[EXERCISE DIRECTIONS]:
Among the lines below, a stretch begins at the one with "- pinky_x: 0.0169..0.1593" and ends at the one with "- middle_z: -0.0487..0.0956". Repeat that stretch exactly, ends included.
== Segment start ==
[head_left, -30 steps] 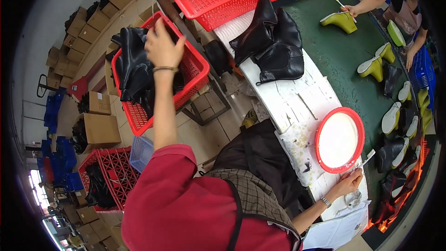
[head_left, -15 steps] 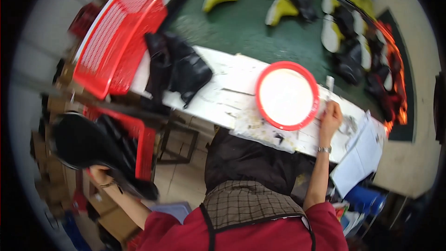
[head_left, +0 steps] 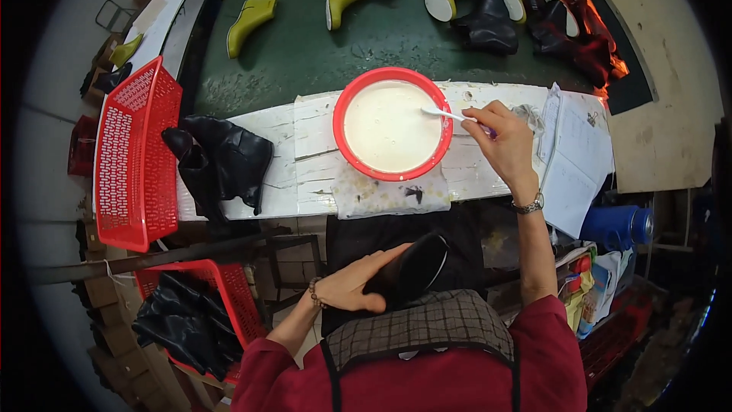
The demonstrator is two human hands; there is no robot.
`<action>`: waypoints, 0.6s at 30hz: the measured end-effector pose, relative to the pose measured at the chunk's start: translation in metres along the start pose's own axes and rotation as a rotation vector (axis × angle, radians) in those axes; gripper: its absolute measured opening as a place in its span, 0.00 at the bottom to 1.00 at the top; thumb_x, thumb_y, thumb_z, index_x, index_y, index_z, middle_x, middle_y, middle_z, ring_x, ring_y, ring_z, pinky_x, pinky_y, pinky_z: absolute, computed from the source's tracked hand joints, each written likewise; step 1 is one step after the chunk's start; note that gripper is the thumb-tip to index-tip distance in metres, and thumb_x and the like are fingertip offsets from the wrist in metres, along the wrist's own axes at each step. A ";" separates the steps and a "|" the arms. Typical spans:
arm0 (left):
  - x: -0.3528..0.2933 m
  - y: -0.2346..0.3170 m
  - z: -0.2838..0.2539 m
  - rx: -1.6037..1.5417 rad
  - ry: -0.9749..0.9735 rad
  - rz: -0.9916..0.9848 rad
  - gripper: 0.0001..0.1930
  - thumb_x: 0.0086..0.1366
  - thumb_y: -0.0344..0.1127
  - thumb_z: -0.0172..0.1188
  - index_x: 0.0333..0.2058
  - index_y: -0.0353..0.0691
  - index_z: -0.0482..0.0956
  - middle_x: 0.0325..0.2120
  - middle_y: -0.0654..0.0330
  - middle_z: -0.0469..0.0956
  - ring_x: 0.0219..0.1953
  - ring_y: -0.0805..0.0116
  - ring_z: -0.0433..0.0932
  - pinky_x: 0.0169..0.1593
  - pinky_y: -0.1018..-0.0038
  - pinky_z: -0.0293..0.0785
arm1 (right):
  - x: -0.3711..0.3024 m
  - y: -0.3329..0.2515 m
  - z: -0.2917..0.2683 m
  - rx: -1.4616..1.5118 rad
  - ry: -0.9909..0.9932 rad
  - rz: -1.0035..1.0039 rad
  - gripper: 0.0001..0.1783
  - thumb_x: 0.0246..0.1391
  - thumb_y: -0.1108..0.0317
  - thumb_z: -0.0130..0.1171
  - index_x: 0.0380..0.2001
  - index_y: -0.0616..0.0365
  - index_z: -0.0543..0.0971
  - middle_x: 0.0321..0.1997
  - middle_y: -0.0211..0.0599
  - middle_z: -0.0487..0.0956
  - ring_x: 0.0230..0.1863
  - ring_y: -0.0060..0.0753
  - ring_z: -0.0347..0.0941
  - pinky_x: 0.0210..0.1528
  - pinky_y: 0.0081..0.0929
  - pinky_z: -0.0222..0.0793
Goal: Applying glue to the interior and edges of black shoe upper components using a small brush and a bowl of glue.
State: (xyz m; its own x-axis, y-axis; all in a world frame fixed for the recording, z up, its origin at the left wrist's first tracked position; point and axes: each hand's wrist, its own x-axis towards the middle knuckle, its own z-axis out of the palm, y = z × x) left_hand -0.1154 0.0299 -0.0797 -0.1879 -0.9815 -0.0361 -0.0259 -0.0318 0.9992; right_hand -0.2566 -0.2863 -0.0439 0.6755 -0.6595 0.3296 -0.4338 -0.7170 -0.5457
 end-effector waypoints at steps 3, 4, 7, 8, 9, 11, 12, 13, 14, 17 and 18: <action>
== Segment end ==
[YOUR RESPONSE]:
  - pinky_x: 0.0169..0.1593
  - pinky_y: -0.1018..-0.0038
  - pinky_z: -0.0293..0.0785
arm1 (right):
  - x: -0.3711..0.3024 m
  - y: -0.3329..0.2515 m
  - z: -0.2917..0.2683 m
  - rx: -1.4616..1.5118 rad
  - ry: -0.9909..0.9932 rad
  - rz: -1.0035..1.0039 rad
  - gripper: 0.0001..0.1783
  - thumb_x: 0.0246..0.1391
  - thumb_y: -0.1108..0.0317
  - thumb_z: -0.0130..0.1171
  - index_x: 0.0380..0.2001
  - index_y: -0.0616..0.0365
  - index_z: -0.0543..0.0971
  - middle_x: 0.0321..0.1997
  - middle_y: -0.0211..0.0599
  - middle_z: -0.0487..0.0956

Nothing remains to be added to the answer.